01/11/2009

SerHumano


Eu e ela, manhã de um sábado qualquer nas ruas de Porto Alegre, paramos para descansar antes de continuarmos a andar sem rumo.
- Acho que isso é mais do que simplesmente um hábito. Acho que é um exercício social. Faz com que a gente se sinta bem. Faz com que algo no nosso estômago reviva aquelas borboletas, sabe quais?
- Sei. As borboletas. Tá.
- Então. Não vejo nada de errado em flertar. Acho saudável.
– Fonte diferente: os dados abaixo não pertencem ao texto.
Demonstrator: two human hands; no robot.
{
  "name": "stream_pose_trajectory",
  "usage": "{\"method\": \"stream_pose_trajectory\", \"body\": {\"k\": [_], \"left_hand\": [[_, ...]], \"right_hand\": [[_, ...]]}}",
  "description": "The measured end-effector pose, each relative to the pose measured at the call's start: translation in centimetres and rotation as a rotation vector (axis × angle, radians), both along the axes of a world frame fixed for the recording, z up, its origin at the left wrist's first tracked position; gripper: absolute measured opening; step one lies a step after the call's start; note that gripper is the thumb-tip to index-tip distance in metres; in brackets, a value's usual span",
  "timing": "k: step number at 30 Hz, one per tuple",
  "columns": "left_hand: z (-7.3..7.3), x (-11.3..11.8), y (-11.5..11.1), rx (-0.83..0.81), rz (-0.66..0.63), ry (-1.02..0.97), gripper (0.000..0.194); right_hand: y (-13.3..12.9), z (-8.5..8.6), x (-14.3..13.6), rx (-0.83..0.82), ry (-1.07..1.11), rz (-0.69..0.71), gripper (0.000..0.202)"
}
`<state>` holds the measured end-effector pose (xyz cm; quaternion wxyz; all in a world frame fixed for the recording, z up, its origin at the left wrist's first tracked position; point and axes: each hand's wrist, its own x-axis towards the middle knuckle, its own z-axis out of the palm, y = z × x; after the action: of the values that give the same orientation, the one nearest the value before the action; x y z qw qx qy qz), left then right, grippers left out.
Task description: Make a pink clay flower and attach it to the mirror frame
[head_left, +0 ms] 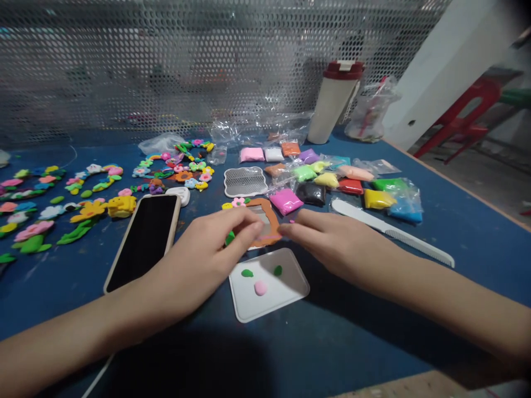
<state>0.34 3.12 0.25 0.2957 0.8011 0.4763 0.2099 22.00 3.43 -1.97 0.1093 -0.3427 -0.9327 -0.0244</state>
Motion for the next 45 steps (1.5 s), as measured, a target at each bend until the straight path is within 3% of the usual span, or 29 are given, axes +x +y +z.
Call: {"method": "stream_pose_trajectory", "body": {"k": [4, 9, 12, 14, 15, 18, 20, 23, 29, 35, 45], "left_hand": [[-0.2, 0.2, 0.6, -0.326, -0.048, -0.055, 0.024], [-0.4, 0.5, 0.5, -0.46, -0.014, -0.154, 0.019], [-0.6, 1.1, 0.1, -0.463, 0.041, -0.205, 0.018], [-0.9, 1.7, -0.1, -0.363, 0.112, -0.231, 0.016], [-1.2, 1.9, -0.2, -0.311, 0.14, -0.227, 0.015], [-1.8, 2.6, -0.3, -0.201, 0.127, -0.137, 0.014], [-2.2, 2.7, -0.4, -0.133, 0.078, -0.039, 0.015], [-2.6, 2.1, -0.5, -0.053, 0.012, 0.146, 0.011], [-2.8, 0.7, -1.4, 0.126, -0.072, 0.382, 0.004], [-2.7, 0.3, -0.9, 0.143, 0.002, 0.424, 0.011], [-2.1, 0.4, -1.2, 0.171, -0.012, 0.397, 0.014]], "right_hand": [[0.1, -0.3, -0.1, 0.072, 0.084, 0.145, 0.036], [0.6, -0.6, 0.1, 0.045, 0.265, 0.092, 0.029], [0.7, -0.6, 0.2, -0.037, 0.573, -0.056, 0.04], [0.6, -0.9, 0.1, -0.302, 0.861, -0.16, 0.062], [0.5, -1.2, 0.0, -0.507, 0.972, -0.178, 0.061], [0.1, -2.0, -0.4, -1.056, 1.101, -0.153, 0.018], [-0.2, -2.4, -0.7, -1.192, 1.12, -0.162, 0.012], [-0.3, -2.5, -0.7, -1.134, 1.075, -0.182, 0.011], [0.1, -2.7, 0.2, -0.784, 0.725, -0.081, 0.016], [0.0, -3.1, 0.2, -0.67, 0.649, 0.022, 0.013], [-0.5, -3.2, 0.0, -0.617, 0.644, 0.073, 0.012]]}}
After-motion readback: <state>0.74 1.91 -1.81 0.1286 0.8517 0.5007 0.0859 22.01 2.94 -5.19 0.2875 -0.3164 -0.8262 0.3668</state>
Talvez eu acreditasse nas palavras dela. Daqueles olhos negros saiam o olhar mais letal que eu já tinha visto. Morri algumas vezes quando eles conseguiam me acertar de cheio sem querer. Ainda não sei se gosto de estar ao lado dela quando ela ativa aquilo, seja lá o que se chama. Era como se algumas cordas amarrassem de leve meus tornozelos e braços, passando por meus dedos e roçassem minha nuca de leve, morno. E então iam apertando, apertando... Até que eu me esquecia de respirar. Uma tontura doce envolvia minha cabeça e eu saia de mim por alguns instantes.
Intimamente eu gostava daquilo. Prender-me por uns instantes nos olhos ônix dela enquanto ela errava o olhar e ele ia parar em mim; Eu podia sentir o gosto forte da pele dela se me demorasse o suficiente.
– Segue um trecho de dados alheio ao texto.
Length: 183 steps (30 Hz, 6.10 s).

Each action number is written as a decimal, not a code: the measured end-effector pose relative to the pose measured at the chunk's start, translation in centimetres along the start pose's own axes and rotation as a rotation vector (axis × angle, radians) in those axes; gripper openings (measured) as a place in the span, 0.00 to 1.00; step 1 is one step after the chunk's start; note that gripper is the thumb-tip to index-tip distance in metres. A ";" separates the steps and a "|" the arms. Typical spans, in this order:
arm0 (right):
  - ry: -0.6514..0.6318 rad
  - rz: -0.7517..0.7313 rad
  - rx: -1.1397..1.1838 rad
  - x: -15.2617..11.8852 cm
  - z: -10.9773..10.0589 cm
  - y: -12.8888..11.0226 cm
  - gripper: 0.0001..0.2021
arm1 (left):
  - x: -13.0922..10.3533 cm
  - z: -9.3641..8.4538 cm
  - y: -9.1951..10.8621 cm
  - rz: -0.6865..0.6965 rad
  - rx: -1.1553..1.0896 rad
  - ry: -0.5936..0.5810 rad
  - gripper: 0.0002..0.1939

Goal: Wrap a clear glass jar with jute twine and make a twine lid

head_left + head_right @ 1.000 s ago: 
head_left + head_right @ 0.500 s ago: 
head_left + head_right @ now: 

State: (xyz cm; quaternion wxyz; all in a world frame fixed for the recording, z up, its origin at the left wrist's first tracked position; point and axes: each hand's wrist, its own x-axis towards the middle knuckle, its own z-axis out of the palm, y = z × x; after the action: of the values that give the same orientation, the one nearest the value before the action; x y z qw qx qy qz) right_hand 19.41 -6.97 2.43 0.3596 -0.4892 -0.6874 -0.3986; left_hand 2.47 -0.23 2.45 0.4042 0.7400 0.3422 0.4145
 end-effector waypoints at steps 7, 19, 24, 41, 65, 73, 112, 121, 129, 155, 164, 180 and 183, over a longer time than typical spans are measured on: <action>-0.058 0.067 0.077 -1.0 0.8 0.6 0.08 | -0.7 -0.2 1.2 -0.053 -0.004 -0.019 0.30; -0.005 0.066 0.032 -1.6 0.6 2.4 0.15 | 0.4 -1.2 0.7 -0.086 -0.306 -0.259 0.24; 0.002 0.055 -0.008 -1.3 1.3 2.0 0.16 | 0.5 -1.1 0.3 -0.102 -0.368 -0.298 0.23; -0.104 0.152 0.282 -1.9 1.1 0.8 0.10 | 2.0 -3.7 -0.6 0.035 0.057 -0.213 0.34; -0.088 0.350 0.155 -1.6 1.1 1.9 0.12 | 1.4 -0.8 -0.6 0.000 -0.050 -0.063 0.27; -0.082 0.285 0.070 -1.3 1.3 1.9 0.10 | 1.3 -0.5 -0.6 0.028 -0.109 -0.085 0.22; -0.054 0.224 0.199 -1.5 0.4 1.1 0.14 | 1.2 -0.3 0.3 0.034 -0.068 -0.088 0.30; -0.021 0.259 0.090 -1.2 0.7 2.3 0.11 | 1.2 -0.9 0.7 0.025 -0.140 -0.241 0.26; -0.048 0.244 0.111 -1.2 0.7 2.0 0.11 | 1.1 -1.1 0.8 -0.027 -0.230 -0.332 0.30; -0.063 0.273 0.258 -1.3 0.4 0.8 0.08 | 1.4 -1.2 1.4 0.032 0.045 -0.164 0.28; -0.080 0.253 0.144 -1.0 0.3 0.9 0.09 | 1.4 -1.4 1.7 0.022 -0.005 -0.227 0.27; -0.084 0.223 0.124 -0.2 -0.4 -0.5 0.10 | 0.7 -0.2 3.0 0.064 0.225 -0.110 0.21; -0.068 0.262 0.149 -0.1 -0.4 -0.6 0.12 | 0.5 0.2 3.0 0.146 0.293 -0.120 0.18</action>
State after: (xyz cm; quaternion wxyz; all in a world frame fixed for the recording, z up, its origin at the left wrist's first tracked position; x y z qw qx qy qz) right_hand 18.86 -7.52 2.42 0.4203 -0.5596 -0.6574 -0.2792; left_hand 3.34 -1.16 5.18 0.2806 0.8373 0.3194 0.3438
- Acha mesmo que isso funciona? Quero dizer, lançar toda essa carga sexual encima das pessoas. Isso não é perigoso?
Ela mexia constantemente nos cabelos e passava a mão no pescoço nu. Eu via a pele transparente dela latejar. Tomava um suco de morango artificialmente colorido e perfumado.
- Não, acho que não. Eu não sei se faço de propósito. Eu só sou eu. Claro, é como aquela sensação que todo mundo busca, de estar vivo. As pessoas tem formas diferentes de lidar com o que aparecem. - Ela tomou um longo gole com os lábios rosados na beira do copo. E então lambeu os lábios me atravessando com um longo olhar profundo. E então foi como se eu estivesse nua e um arrepio transcorreu de leve a minha espinha. Minha primeira reação foi querer sair correndo. depois, foi como se eu estivesse caindo, as minhas entranhas correndo desesperadas dentro de mim. Mas então eu voltei pro chão. Foi como se eu estivesse sem órgãos por um instante. Minhas mãos formigaram, e eu pisquei devagar meio fora de mim.
- Por que você está me olhando desse jeito? - Ela me perguntou sustentando o olhar.
Eu percebi então. Toda aquela névoa e aura de mistério tinham sido pra mim.
-Eu? Nada. Não é nada não.

Claro, apenas mais um exercicio social. Eu podia me acostumar com aquilo.